The urge to right things is, in fact, a powerful one.  Gene Turitz, a friend of mine who took part in the demonstrations that briefly shut down the port of Oakland, California, recently wrote me the following about the experience.  It catches something of the mood of this moment:

"The mayor of Oakland, a former progressive, blasted the economic violence that was being perpetrated by the Occupy movement shutting down the port.  No word about the economic violence of banks stealing people's homes through foreclosures, or the economic violence of [sports] team owners demanding the city build new stadiums for their teams or they will move to another city, or of corporations threatening to move if this or that is not done for them.  That's just the way things are done.  You do not want the "violence' of thousands of people peacefully showing that things must change to make their lives better."

Or in two words: we exist!  And possibly in the nick of time.

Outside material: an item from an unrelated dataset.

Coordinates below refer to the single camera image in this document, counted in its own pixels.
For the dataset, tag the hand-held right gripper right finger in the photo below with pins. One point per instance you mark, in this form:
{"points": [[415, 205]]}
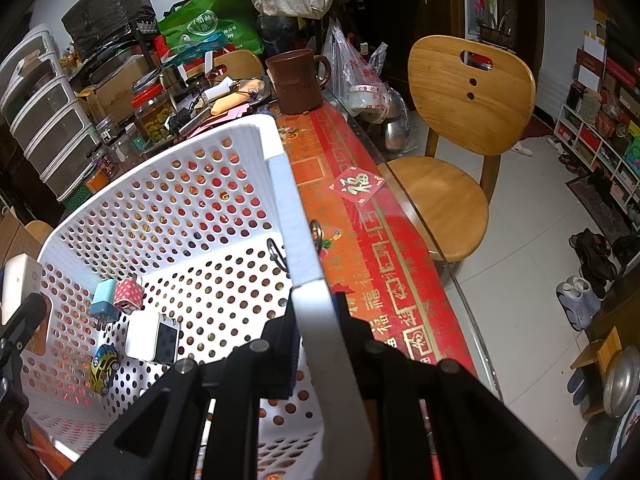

The Fourth Occupation: This is both the newest and oldest of occupations.  I'm speaking about humanity's occupation of Earth.  In recent centuries, can there be any question that we've been hard on this planet, exploiting it for everything it's worth?  Our excuse was that we genuinely didn't know better, at least when it came to climate change, that we just didn't understand what kind of long-term harm the burning of fossil fuels could do.  Now, of course, we know.  Those who don't are either in denial or simply couldn't care less.

And here's just a taste of what we do know about how the fourth occupation is affecting the planet: thirteen of the warmest years since recordkeeping began have occurred in the last 15 years.  In 2010, historically staggering amounts of carbon dioxide were sent into the atmosphere ("the biggest jump ever seen in global warming gases"); extreme weather was, well, remarkably extreme in 2011 -- torrid droughts, massive fires, vast floods -- and, in the Arctic, ice is now melting at unprecedented rates, which will mean future sea-level rises that will threaten low-lying areas of the planet.  And as for that temperature, well, it's going to keep going up, uncomfortably so.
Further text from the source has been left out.